Entre esos detalles, como también ya comentamos anteriormente en otro post, tener una buena web, bien hecha, a ser posible en diferentes idiomas (pero siempre cuidando la calidad de las traducciones, y por supuesto, de la ortografía, además del logo y más cosas…).

Deberemos pensar igualmente en los modos de pago, pensar en cuáles son las maneras más frecuentes en que se paga en otros mercados, estudiar cuál nos conviene más, porque tanto el cambio de moneda, impuestos o seguros de riesgo por impago, variarán nuestros beneficios.

Seguramente en muchos de estos casos, nos comuniquemos muchos a través de mensajes y correos electrónicos, y aunque demos por sentado la sencillez y la inmediatez de este sistema, no debemos olvidar las buenas formas. Repasar la redacción, poner un encabezamiento y un saludo (no sólo pre-escrito en la firma) ayudará a mantener una relación cercana pero educada y formal, la muestra de confianza es básica. Y no olvidar respetar costumbres, sobre algunas deberemos informarnos quizás más específicamente, otras son más de sentido común, como tener cuidado con las horas a las que mandamos algo o llamamos para confirmar algo.
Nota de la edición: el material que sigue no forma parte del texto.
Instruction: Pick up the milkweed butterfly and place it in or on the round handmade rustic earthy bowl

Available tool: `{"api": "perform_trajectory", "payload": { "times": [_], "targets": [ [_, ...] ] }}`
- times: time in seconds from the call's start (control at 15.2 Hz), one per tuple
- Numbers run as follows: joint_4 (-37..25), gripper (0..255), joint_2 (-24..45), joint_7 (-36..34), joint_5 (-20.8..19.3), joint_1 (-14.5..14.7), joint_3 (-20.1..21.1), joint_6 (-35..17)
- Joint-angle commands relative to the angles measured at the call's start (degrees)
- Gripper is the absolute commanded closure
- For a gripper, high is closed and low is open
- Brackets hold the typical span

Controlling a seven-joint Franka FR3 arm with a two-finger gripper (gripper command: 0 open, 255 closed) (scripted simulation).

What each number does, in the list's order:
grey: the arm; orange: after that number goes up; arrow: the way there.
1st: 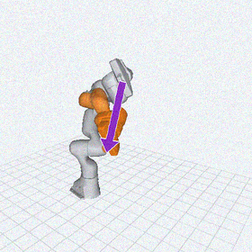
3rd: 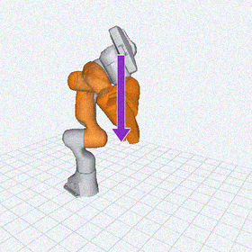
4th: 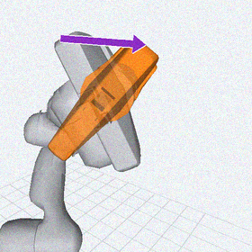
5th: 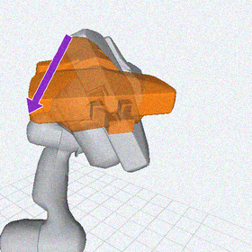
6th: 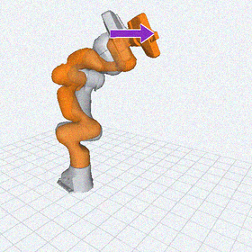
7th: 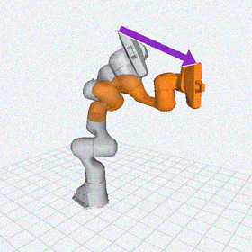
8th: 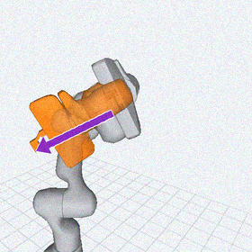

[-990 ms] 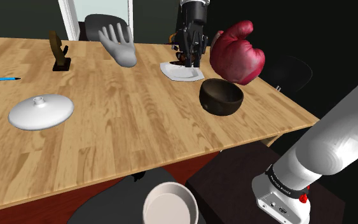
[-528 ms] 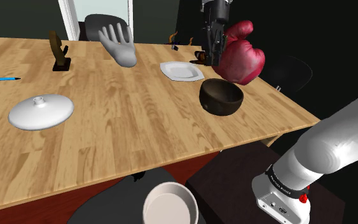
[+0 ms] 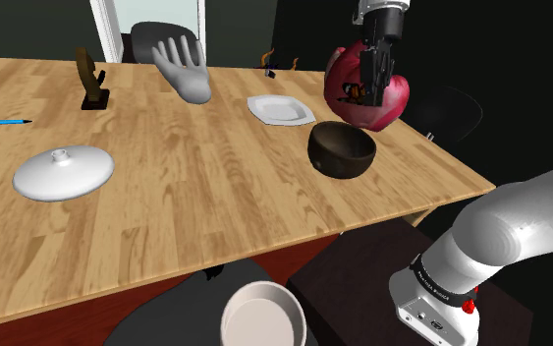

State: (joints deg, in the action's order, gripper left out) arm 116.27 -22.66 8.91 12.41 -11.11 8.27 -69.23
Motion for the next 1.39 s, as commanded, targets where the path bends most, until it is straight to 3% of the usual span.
{"api": "perform_trajectory", "payload": {
  "times": [0.0,0.86,1.32],
  "targets": [
    [2.05,255,-0.79,1.12,-0.51,-0.23,-0.50,-1.07],
    [12.48,255,-1.20,2.60,-0.44,-0.12,0.19,-11.00],
    [12.48,255,-1.20,2.60,-0.44,-0.13,0.19,-11.00]
  ]
}}
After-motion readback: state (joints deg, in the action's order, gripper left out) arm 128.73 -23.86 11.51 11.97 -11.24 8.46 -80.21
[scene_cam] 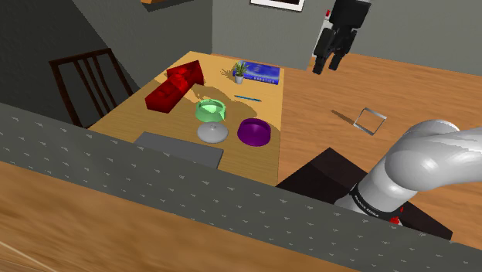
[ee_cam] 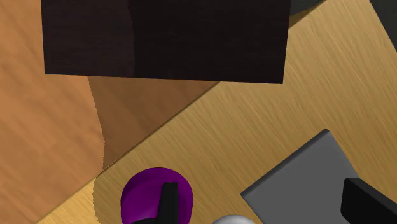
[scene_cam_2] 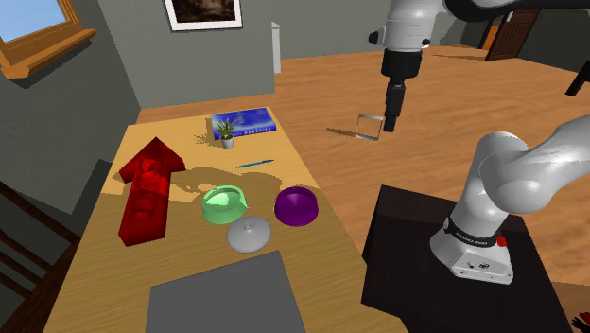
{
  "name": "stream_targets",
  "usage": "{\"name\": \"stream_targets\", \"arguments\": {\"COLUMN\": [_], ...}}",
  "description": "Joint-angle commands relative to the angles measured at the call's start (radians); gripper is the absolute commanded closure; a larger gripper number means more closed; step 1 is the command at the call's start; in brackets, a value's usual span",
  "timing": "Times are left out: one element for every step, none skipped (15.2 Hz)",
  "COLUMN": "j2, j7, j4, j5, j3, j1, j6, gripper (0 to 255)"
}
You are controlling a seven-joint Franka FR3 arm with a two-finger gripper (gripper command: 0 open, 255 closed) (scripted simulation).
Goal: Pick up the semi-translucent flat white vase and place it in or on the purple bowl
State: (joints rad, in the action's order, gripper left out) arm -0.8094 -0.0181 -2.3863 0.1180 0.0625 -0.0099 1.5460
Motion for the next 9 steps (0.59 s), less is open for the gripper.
{"name": "stream_targets", "arguments": {"j2": [0.000,0.022,0.045,0.069,0.095,0.122,0.151,0.181,0.211], "j7": [0.000,0.002,0.004,0.006,0.008,0.011,0.013,0.016,0.019], "j4": [0.000,-0.012,-0.022,-0.031,-0.039,-0.045,-0.049,-0.052,-0.054], "j5": [0.000,0.003,0.006,0.008,0.011,0.013,0.014,0.016,0.016], "j3": [0.000,0.008,0.016,0.024,0.032,0.040,0.048,0.056,0.064], "j1": [0.000,0.001,0.003,0.004,0.005,0.006,0.007,0.008,0.009], "j6": [0.000,0.036,0.072,0.108,0.143,0.179,0.214,0.249,0.284], "gripper": [0,0,0,0,0,0,0,0,0]}}
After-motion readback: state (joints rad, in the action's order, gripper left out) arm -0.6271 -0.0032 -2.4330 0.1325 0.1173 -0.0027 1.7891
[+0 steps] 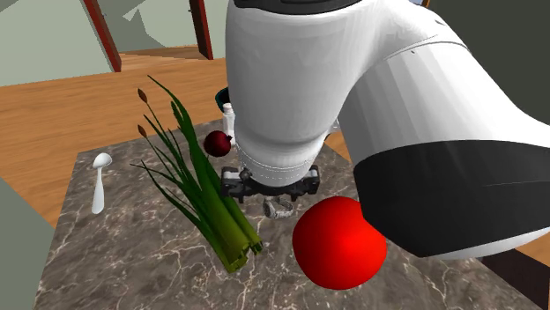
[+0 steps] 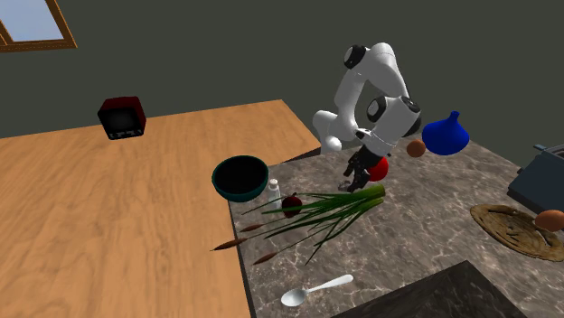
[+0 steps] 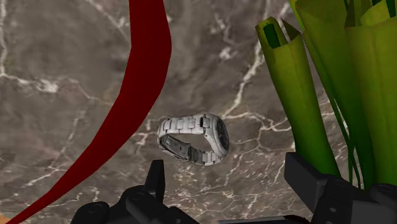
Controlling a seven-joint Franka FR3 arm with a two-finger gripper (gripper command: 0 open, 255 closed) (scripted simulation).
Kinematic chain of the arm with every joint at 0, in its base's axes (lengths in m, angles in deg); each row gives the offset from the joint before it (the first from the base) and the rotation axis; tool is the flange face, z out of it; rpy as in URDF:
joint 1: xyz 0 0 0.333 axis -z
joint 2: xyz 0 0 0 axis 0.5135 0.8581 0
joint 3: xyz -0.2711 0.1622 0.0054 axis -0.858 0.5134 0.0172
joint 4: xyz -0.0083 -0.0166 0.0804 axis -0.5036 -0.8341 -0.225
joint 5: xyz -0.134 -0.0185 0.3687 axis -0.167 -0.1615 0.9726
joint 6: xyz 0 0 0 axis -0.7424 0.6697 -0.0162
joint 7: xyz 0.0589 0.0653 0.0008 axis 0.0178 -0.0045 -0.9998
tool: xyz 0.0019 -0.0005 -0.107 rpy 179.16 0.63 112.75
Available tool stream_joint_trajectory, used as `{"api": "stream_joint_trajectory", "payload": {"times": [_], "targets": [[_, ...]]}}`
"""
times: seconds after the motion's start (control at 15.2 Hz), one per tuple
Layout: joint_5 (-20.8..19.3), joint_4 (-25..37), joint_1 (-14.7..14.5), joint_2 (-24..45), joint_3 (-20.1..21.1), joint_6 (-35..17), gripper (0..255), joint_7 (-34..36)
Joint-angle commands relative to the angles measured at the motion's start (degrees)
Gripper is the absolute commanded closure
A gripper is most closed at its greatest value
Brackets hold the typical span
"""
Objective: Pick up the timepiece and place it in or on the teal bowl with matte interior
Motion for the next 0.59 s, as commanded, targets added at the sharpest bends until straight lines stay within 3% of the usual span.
{"api": "stream_joint_trajectory", "payload": {"times": [0.0,0.33,0.4,0.53], "targets": [[0.1,-3.0,0.6,0.9,0.0,0.2,0,0.2],[0.2,-3.0,0.6,0.9,0.0,0.2,0,0.2],[0.1,-3.5,0.7,0.9,-0.1,-0.4,255,0.1],[1.3,-5.8,-0.8,-0.9,-0.3,-0.9,255,0.5]]}}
Y si decidimos tener una reunión, ¿mejor presencial o virtual? Es evidente que las videoconferencias o llamadas pueden evitarnos muchos costes de desplazamiento y perder mucho tiempo, pero a veces hace falta. Aunque las telecomunicaciones nos ayudan a tener un negocio más eficiente, como decíamos la confianza mejora nuestras relaciones comerciales, y sobre todo en algunas culturas más reticentes o que conciben el comerciar como algo más personal. Entonces convendrá en alguna ocasión invitar a ese cliente a visitar la empresa o fábrica, a conocer de primera mano, dónde y cómo se realizan los productos que desea comprar. En esos casos, hay que preparar bien ese encuentro, tanto el recibimiento, la estancia y la visita en sí, prestándoles atención y hacerles sentir bienvenidos no sólo en la empresa, pero también en la ciudad y país. Hay que comportarse como buen anfitrión y si somos invitados nosotros, ser un considerado huésped.

La clave está siempre en cuidar al cliente, sea de donde sea.